Hacker News new | ask | show | jobs
by hsivonen 3822 days ago
I see that it's irksome, but as someone who works on the Web Platform, which takes backward compat seriously, I tend to view Python 3 as a mistake. I'm still hoping that they make Python5 that's compatible with Python 2.7 programs but otherwise brings in new features. I'm not holding by breath, though.

The saddest thing about Python 3 is that they made a breaking change to do Unicode "right" and still did it wrong. The right way to do Unicode is the way Rust does it: UTF-8 in memory and no (safe) API to introduce UTF-8 invalidity.

UTF-32 is wrong, bwcause it's wasteful and still doesn't accomplish what people naively expect due to grapheme clusters potentially taking more than one UTF-32 code unit.

2 comments

Python is UTF-8 by default and only upgrades to UTF-16 / 32 when it would make sense to do so given the characters in the string.

> UTF-32 is wrong, [because] it's wasteful and still doesn't accomplish what people naively expect due to grapheme clusters potentially taking more than one UTF-32 code unit.

Out of curiosity, is there a correct way to encode unicode that doesn't involve this level of surprise? I thought that this was still an unsolved problem at this point.

You get people to accept the truth that characters have a variable length in bytes.

Then you offer a data structure that lets you perform O(1) or O(logn) operations on sequences of single-character strings.

If it's read-only you could make it just be an index, blah blah the details don't matter a lot, the point is you can make something that's both correct to grapheme clusters and probably more space-efficient than UTF-32 despite the extra data.

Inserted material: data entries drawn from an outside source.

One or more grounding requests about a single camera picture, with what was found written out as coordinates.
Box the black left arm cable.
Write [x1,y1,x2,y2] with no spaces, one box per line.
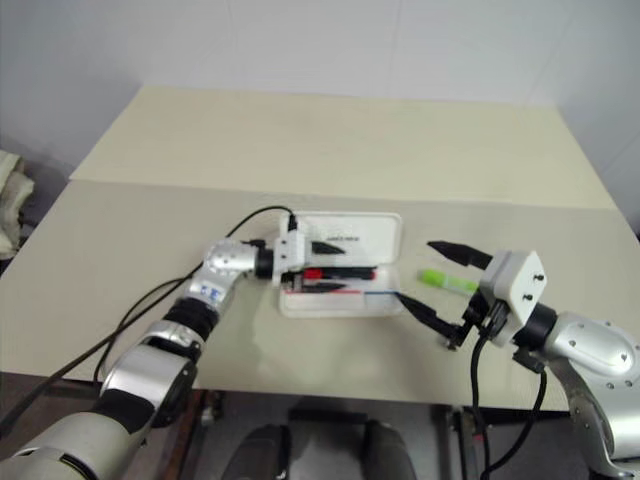
[0,205,301,427]

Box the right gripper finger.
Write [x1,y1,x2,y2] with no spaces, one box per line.
[425,240,495,270]
[396,294,460,340]

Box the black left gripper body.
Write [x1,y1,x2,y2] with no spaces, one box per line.
[279,239,318,294]

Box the metal table leg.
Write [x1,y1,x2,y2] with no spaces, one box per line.
[443,405,482,480]

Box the green marker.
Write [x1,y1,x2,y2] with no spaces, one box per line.
[418,268,481,296]

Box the white plastic pencil case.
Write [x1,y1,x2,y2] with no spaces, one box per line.
[276,211,404,320]

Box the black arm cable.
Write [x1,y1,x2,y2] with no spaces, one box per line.
[468,319,549,480]
[0,205,301,427]

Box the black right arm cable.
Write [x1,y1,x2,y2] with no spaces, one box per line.
[468,319,549,480]

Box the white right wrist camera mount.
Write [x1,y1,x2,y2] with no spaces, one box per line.
[478,249,548,348]

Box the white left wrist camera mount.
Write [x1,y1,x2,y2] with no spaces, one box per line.
[273,214,314,287]

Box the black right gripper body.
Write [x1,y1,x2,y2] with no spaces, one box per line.
[443,286,511,350]

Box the black marker with red cap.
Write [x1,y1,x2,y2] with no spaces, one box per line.
[283,267,378,282]

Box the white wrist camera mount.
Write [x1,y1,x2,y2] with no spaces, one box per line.
[478,249,548,348]
[273,214,314,287]

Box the crumpled white cloth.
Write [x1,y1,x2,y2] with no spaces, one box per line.
[0,148,36,260]

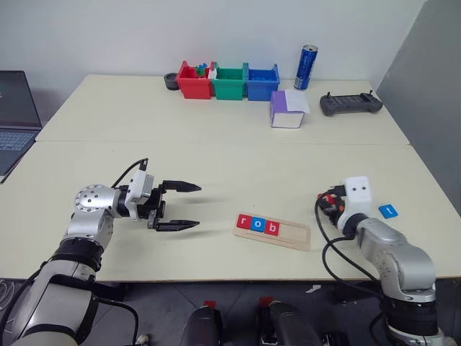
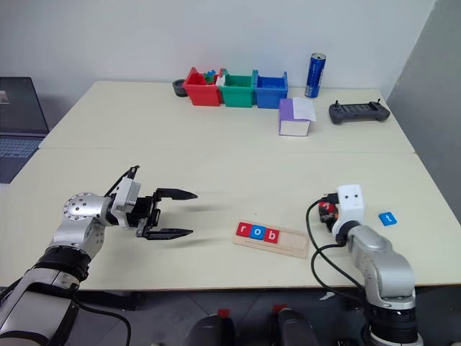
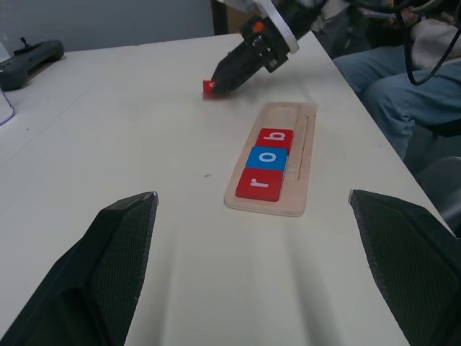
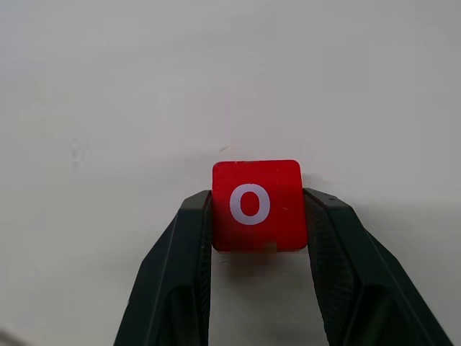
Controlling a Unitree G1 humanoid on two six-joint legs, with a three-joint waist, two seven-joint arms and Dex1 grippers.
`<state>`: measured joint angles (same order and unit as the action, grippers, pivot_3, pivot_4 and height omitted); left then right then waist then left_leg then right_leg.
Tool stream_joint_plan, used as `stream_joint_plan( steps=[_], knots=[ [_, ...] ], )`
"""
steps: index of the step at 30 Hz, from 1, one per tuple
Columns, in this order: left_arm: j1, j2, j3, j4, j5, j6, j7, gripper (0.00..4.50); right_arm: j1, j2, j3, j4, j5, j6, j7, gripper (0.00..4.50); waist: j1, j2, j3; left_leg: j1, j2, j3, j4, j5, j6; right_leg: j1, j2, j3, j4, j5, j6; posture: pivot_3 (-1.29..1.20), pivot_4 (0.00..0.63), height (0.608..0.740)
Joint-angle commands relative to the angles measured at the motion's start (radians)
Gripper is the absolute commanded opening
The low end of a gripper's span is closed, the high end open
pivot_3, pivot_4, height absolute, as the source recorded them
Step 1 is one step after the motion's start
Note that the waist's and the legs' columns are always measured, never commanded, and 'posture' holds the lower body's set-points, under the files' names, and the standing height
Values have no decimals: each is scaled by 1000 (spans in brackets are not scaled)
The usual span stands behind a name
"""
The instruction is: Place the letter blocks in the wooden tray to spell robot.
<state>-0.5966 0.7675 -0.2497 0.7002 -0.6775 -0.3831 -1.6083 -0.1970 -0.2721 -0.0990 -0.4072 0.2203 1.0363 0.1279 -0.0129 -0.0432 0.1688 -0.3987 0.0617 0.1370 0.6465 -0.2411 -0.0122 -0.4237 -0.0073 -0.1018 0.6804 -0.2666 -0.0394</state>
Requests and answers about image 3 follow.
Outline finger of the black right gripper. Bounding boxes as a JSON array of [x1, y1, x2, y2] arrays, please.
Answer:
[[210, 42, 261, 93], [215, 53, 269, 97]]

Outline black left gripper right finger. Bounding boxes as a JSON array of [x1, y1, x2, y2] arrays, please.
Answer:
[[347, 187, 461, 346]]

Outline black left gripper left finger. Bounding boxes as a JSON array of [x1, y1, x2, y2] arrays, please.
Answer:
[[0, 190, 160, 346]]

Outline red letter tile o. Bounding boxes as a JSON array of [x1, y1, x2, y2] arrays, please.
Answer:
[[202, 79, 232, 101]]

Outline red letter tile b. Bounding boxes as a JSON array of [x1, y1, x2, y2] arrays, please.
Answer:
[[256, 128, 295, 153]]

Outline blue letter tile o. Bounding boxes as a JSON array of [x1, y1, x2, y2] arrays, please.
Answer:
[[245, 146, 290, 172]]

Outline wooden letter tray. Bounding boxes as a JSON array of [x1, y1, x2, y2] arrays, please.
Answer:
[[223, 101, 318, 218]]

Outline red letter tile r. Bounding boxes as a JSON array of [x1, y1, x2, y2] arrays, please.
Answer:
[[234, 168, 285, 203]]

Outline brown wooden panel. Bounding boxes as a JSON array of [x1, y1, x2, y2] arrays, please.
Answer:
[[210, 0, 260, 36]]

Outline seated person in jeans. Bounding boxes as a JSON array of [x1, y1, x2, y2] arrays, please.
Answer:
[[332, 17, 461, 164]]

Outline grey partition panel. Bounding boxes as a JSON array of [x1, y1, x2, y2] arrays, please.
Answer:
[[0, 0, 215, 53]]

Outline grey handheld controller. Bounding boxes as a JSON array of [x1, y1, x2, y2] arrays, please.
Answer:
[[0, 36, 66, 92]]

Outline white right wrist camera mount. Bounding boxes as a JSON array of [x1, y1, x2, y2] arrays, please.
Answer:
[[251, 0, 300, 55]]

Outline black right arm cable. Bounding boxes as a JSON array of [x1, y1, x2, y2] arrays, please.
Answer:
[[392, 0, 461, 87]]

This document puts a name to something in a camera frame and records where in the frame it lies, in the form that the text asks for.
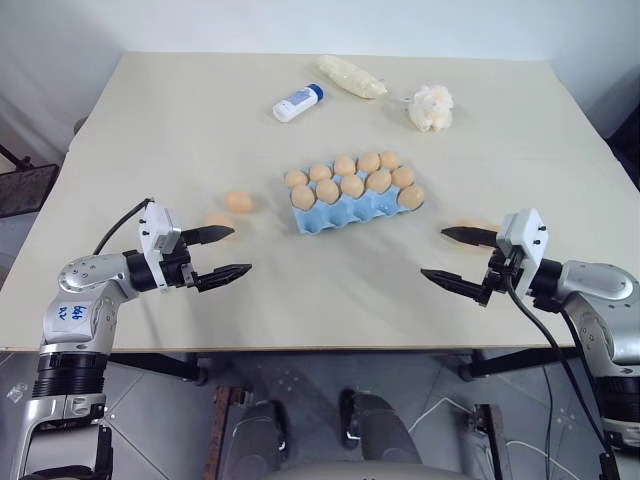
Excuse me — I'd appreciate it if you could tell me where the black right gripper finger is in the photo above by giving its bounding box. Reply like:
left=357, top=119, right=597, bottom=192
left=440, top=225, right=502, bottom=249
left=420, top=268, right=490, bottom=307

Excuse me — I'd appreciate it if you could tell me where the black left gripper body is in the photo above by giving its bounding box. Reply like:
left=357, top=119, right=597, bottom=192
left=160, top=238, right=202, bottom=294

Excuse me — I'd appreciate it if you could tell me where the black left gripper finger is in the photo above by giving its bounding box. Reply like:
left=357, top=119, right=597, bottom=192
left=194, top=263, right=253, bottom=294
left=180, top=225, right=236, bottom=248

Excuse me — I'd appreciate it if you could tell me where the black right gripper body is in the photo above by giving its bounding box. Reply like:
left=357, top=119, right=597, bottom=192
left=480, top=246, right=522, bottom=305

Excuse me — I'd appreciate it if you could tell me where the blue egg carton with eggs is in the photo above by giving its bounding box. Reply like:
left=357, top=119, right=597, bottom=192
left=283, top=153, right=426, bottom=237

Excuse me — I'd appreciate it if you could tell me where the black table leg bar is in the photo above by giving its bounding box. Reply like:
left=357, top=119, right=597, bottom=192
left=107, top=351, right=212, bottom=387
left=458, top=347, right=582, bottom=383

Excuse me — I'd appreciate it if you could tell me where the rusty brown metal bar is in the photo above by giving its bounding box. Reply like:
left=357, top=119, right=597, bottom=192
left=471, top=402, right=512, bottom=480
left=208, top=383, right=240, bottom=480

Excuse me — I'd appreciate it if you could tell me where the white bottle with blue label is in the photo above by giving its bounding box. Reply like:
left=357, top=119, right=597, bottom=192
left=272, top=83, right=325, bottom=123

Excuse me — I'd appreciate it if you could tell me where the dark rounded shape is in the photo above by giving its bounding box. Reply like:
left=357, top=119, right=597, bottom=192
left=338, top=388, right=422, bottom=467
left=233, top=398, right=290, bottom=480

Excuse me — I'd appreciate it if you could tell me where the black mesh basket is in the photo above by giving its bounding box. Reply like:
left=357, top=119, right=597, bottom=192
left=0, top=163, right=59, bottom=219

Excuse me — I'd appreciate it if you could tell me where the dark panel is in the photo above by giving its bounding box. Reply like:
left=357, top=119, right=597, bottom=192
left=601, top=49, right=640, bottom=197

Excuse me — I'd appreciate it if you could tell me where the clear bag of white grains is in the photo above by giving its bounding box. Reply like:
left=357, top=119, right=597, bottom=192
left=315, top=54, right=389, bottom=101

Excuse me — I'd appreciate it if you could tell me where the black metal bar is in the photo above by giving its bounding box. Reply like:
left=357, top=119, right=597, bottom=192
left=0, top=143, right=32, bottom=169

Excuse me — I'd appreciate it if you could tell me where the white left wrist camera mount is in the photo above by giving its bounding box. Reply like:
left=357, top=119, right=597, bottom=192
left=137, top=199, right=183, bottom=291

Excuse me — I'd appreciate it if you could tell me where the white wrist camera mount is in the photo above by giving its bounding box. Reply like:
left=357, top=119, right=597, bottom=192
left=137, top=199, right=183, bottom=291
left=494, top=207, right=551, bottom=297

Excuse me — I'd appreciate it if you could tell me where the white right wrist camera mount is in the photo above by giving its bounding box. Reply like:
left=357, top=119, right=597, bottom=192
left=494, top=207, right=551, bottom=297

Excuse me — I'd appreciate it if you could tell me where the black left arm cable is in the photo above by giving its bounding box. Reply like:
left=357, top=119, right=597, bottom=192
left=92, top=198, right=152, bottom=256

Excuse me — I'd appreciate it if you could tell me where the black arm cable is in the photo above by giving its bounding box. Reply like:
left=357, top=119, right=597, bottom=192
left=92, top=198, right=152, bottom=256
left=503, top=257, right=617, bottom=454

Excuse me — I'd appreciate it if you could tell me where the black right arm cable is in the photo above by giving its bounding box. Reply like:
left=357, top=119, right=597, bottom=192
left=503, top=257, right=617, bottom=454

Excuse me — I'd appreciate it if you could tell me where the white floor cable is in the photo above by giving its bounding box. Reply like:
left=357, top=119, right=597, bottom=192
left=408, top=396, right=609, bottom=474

And then the encoding inside the character strings isn't particularly important, but might as well use UTF-8.

-

Either that or make yourself a hilariously inefficient format based on:

UAX15-D3. Stream-Safe Text Format: A Unicode string is said to be in Stream-Safe Text Format if it would not contain any sequences of non-starters longer than 30 characters in length when normalized to NFKD.

Who's with me on 128-byte characters.

People should start calling the hypothesized next version Python 2.great.